Published by Libertas Academica. 


Introduction

Extensive research has been performed to isolate candidate new-generation antineoplastic cytotoxic drugs from marine natural products, including sponges and sea squirts.1,2 Among numerous sponge-derived cytotoxic compounds, only cytarabine and eribulin have received approval for clinical use. Although the former drug has been extensively used for the treatment of hematologic malignancies for decades, eribulin only gained approval in Japan in May 2010;3 it was approved by the US Food and Drug Administration (FDA) in November 20104 and the European Medicines Agency (EMA) in March 2011.5 The drug has only been reimbursed by the Taiwan National Health Insurance since December 2014 for patients with locally advanced or metastatic breast cancer who had received at least an anthracycline and a taxane.

Eribulin is a completely synthetic macrocyclic ketone analog of halichondrin B, which was initially isolated from the Japanese sponge Halichondria okadai in 1986 by Uemura and Hirata.6 In 1991, Pettit et al subsequently reported the isola­tion of halichondrin B from the Western Pacific marine sponge Axinella sp.7 Eribulin binds to tubulin and microtubules, inducing mitotic arrest and cell death. Moreover, eribulin exhibited growth inhibitory effects on stem cells (CD44/CD24/epithelial cell adhesion molecule) of both estrogen receptor (ER)-positive and ER-negative cell lines,8 warranting further research into these anticancer stem cell properties.

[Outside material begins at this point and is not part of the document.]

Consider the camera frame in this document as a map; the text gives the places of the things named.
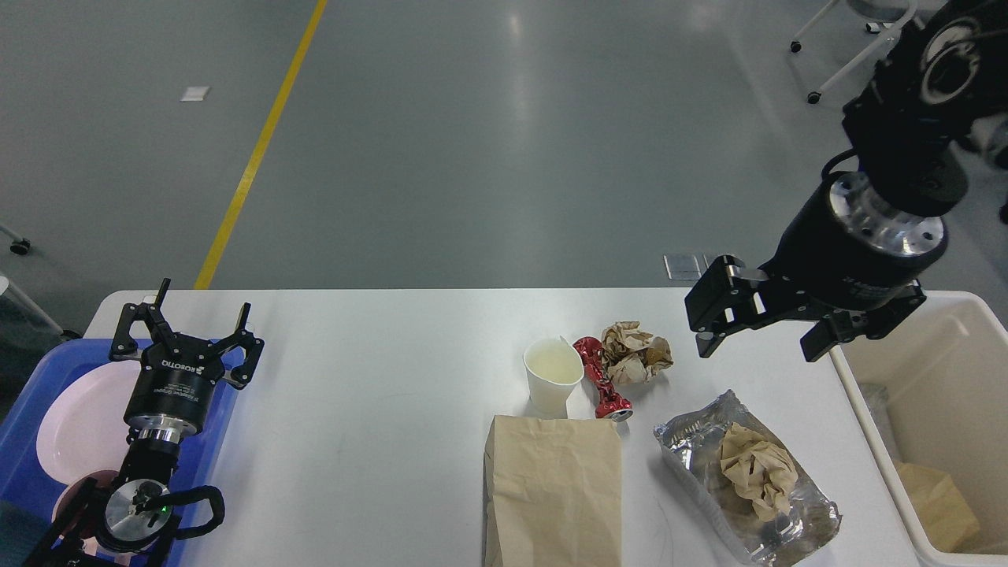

During the past four years, the therapeutic effects and adversities of eribulin monotherapy and eribulin-based combination therapies have been investigated in numerous studies. Hitherto, the purpose of this review is to assimilate all the relevant information from this literature to form the background knowledge for the incorporation of this agent into the current anti-breast cancer armamentarium.